§ Instructions to follow: Repeat exactly, and only, the lines from the one holding "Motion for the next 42" through the last line of the records below.
--------------------------------
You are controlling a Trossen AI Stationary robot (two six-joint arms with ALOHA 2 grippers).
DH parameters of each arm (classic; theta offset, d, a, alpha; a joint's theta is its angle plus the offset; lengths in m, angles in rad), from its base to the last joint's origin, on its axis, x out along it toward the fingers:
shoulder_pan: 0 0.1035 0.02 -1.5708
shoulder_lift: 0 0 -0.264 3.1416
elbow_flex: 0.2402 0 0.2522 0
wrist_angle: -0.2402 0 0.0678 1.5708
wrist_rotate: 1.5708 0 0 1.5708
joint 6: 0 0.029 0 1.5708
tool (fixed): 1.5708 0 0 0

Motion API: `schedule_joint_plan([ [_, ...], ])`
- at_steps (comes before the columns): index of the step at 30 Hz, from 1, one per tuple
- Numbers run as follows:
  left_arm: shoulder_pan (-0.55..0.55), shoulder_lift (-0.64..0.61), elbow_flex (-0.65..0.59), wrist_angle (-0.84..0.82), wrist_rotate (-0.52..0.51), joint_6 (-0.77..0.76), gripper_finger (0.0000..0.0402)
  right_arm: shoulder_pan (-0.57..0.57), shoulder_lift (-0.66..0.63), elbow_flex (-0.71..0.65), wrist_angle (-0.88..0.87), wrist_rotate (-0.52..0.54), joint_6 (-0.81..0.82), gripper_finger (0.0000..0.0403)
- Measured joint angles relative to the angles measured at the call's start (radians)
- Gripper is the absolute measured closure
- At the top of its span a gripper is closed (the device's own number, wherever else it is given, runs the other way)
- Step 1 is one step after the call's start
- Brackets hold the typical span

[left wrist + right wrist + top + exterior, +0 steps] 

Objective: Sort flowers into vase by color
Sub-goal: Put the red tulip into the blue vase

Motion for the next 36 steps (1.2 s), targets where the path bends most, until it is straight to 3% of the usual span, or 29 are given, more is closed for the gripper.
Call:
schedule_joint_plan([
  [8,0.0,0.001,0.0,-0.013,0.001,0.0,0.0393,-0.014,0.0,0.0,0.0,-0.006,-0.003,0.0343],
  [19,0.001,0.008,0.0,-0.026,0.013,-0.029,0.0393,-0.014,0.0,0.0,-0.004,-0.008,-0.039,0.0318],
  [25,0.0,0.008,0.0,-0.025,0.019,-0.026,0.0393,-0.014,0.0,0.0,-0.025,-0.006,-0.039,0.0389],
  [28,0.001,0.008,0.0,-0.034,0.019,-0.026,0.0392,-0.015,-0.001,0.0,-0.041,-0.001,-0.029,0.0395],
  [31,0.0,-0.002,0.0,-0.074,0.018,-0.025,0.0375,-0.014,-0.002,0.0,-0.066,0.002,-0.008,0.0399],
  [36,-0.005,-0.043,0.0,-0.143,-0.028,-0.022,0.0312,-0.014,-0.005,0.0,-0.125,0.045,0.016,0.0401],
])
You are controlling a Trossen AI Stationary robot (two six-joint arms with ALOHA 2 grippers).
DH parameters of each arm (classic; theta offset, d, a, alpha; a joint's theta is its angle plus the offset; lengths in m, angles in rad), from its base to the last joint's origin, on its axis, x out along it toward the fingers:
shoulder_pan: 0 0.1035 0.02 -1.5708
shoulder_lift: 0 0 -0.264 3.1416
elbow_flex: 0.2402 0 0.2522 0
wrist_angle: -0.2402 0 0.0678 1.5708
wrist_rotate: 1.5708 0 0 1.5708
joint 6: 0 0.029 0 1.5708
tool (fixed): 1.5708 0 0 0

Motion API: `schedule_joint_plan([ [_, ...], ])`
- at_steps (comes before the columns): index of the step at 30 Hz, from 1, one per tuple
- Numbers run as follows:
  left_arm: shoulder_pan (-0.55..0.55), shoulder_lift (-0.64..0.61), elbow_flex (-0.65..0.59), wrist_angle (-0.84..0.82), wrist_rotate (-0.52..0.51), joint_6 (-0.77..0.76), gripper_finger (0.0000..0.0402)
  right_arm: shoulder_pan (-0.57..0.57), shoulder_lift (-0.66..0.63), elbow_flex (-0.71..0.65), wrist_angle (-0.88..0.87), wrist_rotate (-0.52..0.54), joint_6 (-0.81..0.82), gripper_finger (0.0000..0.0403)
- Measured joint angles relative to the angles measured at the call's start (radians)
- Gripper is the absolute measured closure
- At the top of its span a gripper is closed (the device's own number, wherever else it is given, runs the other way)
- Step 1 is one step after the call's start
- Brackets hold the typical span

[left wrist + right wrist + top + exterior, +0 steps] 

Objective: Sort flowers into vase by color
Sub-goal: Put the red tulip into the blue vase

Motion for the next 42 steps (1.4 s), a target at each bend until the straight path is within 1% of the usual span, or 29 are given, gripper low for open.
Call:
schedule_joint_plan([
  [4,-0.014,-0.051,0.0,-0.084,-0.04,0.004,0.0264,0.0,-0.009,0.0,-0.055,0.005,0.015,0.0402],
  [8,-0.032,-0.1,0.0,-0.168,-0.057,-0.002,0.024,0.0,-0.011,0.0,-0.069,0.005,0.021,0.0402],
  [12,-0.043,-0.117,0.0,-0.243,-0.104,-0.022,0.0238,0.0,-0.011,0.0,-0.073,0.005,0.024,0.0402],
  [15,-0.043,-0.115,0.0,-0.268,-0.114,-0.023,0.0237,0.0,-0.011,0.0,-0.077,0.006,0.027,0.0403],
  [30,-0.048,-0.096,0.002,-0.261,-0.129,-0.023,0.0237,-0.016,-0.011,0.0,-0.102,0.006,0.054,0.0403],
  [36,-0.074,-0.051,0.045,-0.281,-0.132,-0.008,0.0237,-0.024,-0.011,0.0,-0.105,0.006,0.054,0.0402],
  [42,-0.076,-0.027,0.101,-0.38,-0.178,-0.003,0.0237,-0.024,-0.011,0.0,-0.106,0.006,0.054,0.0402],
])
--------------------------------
§ Answer to this task:
Motion for the next 42 steps (1.4 s), a target at each bend until the straight path is within 1% of the usual span, or 29 are given, gripper low for open.
Call:
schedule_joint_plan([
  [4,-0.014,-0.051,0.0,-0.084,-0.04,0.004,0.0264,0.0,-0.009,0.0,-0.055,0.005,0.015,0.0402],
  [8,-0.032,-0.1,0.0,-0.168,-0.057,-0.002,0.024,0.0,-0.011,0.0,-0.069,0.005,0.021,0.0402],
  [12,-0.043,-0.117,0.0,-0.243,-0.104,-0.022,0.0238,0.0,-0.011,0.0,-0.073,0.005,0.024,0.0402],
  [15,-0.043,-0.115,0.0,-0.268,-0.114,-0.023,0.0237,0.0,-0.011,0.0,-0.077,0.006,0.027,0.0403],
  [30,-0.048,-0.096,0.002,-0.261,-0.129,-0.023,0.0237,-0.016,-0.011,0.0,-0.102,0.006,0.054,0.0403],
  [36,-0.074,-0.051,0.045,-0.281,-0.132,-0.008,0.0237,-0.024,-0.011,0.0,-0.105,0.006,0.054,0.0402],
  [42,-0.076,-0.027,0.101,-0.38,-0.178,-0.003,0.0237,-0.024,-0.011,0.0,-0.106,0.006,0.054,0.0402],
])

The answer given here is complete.